- Relator(a)
- Ministro Mauro Campbell Marques
- Órgão julgador
- Segunda Turma
- Data do julgamento
- 17/04/2012
- Data de publicação
- 25/04/2012
STJ – Acórdão, Rel. Ministro Mauro Campbell Marques, Segunda Turma, j. 17/04/2012, p. 25/04/2012
DIREITO PROCESSUAL CIVIL. ENERGIA ELÉTRICA. VIOLAÇÃO DO ART. 535 DO CPC. SÚMULA 284/STF. OFENSA A ARTIGOS DO CDC. AUSÊNCIA DE PREQUESTIONAMENTO. RESPONSABILIDADE CIVIL. OBRIGAÇÃO DE INDENIZAR E INOCORRÊNCIA DE CULPA EXCLUSIVA DA VÍTIMA. SÚMULA 7/STJ. 1. Não se pode conhecer da apontada violação ao art. 535 do CPC, pois as alegações que fundamentaram a pretensa ofensa são genéricas, sem discriminação dos pontos efetivamente omissos, contraditórios ou obscuros ou sobre os quais tenha ocorrido erro material.
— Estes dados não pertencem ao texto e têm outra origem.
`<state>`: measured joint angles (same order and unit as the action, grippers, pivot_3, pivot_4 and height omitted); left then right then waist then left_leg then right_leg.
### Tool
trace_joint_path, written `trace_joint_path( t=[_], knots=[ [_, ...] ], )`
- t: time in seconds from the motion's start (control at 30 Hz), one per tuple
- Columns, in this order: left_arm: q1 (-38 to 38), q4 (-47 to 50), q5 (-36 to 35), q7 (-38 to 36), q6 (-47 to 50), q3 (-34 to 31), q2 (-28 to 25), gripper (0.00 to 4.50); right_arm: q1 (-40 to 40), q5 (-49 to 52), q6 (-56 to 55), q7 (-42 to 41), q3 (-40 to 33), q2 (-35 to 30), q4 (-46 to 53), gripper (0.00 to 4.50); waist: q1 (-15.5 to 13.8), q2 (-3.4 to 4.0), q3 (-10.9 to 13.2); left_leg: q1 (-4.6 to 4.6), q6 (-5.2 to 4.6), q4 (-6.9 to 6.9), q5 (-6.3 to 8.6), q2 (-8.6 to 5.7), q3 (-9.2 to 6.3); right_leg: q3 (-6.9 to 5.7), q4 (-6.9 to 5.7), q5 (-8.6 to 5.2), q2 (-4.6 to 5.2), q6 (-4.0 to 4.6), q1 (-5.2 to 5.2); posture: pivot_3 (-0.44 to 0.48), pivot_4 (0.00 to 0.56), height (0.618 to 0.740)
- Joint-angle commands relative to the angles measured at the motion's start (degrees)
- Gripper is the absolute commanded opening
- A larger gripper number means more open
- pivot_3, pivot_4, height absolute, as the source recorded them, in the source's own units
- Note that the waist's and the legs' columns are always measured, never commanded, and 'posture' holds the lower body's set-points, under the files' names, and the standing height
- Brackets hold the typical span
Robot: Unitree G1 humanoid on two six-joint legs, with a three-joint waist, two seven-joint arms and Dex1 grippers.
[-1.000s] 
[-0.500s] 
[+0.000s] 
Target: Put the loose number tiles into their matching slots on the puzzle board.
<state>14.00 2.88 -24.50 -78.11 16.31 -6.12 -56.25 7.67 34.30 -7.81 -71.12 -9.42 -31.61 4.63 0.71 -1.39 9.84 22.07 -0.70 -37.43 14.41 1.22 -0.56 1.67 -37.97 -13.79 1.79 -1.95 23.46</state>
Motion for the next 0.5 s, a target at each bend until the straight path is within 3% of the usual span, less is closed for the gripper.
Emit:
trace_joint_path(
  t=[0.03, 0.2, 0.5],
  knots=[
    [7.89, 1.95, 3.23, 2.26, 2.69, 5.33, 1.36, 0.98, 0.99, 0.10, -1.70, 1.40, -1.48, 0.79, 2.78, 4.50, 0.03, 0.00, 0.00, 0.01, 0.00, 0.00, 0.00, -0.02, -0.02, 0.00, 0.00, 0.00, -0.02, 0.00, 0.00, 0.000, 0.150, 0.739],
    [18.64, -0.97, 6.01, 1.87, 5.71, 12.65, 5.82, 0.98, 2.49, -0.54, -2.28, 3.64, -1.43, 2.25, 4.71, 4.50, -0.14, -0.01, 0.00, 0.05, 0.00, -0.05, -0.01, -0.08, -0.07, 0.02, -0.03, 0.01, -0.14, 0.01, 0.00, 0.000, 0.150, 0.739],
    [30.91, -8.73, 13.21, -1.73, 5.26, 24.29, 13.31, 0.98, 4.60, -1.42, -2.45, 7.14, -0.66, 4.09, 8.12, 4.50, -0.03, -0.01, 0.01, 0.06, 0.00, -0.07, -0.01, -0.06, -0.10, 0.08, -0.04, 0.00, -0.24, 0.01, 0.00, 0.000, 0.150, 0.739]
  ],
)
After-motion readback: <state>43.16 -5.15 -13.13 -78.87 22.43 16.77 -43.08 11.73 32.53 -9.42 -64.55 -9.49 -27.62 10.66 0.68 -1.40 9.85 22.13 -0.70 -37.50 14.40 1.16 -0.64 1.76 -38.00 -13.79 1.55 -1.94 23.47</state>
Incide, no caso, a Súmula n. 284 do Supremo Tribunal Federal, por analogia. 2. Não se pode conhecer da violação artigos 282, 283, 284 e 333, inciso I, do CPC, aos artigos 3º e 6º, §§1º e 3º, da Lei nº 8987/05 e aos artigos 188, 932 e 945 do Código Civil, pois as alegações que fundamentaram a pretensa ofensa são genéricas, sem discriminação precisa de como tais dispositivos foram violados. Incide, no caso, também, a Súmula n. 284 do Supremo Tribunal Federal, por analogia. 3. Não há como apreciar o mérito da controvérsia com base na dita malversação dos artigos 2º, 4º e 6º do Código de Defesa do Consumidor e do artigo 31, incisos I e IV, da Lei nº 8987/05, uma vez que não foram objeto de debate pela instância ordinária, o que inviabiliza o conhecimento do especial no ponto por ausência de prequestionamento. Incide ao caso a súmula 282 do STF. 4. No que diz respeito ao artigo 927 do Código Civil, o Tribunal a quo, soberano na análise do contexto fático-probatório, considerou que restaram claros os elementos necessários à responsabilização da recorrente, tanto a existência da interrupção do serviço, quanto a ausência de culpa exclusiva da vítima. Assim, para alterar a conclusão do Tribunal a quo seria imprescindível adentrar a seara dos fatos, o que esbarra na Súmula 7/STJ: "A pretensão de simples reexame de prova não enseja recurso especial". 5. Recurso especial não conhecido. (REsp n. 1.306.151/RS, relator Ministro Mauro Campbell Marques, Segunda Turma, julgado em 17/4/2012, DJe de 25/4/2012.)